* **Your task**
Word for word, return the lines from the start of the entries below through the line that has "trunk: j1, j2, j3".

__________________________________________________

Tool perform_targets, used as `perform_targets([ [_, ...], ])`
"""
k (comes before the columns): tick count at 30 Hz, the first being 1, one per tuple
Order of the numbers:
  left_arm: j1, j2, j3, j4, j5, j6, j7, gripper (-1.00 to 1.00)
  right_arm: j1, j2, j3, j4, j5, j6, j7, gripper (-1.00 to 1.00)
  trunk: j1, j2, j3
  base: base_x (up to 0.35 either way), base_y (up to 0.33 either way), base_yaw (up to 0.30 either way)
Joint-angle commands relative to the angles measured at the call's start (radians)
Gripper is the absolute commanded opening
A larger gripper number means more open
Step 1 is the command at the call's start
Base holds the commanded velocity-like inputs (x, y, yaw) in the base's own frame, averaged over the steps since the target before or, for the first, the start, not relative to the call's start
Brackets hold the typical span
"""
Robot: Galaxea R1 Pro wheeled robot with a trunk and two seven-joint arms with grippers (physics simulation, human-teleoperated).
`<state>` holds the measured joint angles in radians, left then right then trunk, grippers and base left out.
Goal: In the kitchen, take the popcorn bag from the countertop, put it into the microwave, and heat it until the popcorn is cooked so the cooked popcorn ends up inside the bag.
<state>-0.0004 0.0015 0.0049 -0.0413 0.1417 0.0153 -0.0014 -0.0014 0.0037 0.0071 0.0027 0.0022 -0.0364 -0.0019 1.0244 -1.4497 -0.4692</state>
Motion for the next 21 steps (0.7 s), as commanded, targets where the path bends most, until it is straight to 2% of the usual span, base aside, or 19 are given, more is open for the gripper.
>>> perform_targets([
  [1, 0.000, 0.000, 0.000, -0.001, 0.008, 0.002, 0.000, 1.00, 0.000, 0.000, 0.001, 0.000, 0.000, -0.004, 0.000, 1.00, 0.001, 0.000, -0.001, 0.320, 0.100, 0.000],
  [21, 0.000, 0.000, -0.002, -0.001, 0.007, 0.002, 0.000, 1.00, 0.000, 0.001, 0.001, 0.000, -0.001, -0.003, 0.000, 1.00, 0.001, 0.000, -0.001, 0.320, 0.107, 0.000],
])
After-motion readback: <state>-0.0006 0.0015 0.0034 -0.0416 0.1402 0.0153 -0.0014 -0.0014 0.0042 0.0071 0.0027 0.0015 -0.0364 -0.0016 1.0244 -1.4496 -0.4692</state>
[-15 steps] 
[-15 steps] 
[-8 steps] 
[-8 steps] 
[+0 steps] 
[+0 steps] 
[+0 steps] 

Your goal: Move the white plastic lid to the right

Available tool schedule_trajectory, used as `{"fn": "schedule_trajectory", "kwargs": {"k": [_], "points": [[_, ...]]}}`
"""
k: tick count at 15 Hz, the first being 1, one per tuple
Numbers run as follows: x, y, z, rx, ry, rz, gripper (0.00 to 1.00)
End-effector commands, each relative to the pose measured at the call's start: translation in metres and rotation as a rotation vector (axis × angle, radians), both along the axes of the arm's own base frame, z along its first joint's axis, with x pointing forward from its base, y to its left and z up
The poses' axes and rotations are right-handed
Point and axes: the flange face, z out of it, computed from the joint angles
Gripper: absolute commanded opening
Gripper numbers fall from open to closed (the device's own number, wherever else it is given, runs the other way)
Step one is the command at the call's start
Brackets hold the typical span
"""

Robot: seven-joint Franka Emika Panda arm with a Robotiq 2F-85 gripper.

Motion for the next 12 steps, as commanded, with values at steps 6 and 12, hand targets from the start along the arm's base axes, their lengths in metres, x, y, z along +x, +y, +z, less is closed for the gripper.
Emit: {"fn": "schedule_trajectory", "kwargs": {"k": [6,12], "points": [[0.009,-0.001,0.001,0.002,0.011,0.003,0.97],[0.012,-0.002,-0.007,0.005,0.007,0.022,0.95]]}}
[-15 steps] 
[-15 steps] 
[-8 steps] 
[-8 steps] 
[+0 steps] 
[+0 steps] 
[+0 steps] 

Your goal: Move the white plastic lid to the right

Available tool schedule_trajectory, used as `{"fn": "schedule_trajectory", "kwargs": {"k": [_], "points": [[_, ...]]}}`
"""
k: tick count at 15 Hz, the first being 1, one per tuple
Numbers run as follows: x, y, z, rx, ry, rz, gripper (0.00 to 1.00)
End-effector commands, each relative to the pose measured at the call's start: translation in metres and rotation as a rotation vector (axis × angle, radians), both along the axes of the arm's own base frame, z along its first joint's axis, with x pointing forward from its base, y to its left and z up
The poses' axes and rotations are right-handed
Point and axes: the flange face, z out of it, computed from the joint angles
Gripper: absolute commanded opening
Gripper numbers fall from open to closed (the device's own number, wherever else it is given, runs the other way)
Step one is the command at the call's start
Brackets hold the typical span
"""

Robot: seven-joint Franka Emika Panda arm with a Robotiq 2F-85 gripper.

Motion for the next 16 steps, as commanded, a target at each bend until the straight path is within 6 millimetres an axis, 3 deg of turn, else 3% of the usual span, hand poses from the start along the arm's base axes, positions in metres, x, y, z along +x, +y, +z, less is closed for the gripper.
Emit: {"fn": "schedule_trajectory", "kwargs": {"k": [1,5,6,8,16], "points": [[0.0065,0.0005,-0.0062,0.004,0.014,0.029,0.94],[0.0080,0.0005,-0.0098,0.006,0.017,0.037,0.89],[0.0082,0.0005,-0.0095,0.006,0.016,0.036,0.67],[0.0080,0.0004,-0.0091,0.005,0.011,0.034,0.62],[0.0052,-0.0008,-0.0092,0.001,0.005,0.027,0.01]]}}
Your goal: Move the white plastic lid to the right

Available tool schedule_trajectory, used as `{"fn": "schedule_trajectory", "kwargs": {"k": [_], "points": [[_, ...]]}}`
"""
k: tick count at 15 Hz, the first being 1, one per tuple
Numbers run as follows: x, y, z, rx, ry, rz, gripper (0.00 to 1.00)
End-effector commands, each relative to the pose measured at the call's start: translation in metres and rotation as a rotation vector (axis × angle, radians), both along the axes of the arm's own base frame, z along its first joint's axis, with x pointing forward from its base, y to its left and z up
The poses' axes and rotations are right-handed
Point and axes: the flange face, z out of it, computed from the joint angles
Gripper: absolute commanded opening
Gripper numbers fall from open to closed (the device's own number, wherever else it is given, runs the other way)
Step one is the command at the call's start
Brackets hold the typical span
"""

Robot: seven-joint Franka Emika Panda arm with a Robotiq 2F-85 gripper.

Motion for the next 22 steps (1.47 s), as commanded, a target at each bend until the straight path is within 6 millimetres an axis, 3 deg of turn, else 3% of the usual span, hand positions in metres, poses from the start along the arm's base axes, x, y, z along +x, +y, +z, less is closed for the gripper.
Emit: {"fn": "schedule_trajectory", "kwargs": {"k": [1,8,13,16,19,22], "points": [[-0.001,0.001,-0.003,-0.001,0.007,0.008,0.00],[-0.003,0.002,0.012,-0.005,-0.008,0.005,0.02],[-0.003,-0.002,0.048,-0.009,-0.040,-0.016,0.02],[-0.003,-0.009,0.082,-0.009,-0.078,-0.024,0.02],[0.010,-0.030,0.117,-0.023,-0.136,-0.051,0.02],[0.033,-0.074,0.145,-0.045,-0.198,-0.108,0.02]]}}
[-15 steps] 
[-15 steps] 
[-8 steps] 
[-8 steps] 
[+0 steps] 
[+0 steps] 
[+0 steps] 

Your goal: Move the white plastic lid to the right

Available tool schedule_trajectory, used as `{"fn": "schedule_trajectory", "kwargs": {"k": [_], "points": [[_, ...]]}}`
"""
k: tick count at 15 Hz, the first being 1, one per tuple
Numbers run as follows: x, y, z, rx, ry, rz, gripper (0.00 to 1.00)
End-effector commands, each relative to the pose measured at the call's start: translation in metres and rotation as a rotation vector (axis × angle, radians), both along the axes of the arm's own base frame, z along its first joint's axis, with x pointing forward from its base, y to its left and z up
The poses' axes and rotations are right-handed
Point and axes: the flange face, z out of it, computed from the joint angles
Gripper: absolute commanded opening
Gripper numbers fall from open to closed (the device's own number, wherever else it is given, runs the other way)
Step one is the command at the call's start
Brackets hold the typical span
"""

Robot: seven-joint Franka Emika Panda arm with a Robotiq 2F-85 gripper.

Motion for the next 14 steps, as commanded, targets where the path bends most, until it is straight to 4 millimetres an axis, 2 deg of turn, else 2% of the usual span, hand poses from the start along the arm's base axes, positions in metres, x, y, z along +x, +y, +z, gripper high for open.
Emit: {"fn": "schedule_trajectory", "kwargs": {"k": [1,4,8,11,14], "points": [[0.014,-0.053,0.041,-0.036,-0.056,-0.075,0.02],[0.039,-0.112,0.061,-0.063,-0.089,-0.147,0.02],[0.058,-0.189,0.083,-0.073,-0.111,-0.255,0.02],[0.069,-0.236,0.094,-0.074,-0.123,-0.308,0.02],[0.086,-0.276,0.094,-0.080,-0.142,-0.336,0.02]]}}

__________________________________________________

* **Your response**
Tool perform_targets, used as `perform_targets([ [_, ...], ])`
"""
k (comes before the columns): tick count at 30 Hz, the first being 1, one per tuple
Order of the numbers:
  left_arm: j1, j2, j3, j4, j5, j6, j7, gripper (-1.00 to 1.00)
  right_arm: j1, j2, j3, j4, j5, j6, j7, gripper (-1.00 to 1.00)
  trunk: j1, j2, j3

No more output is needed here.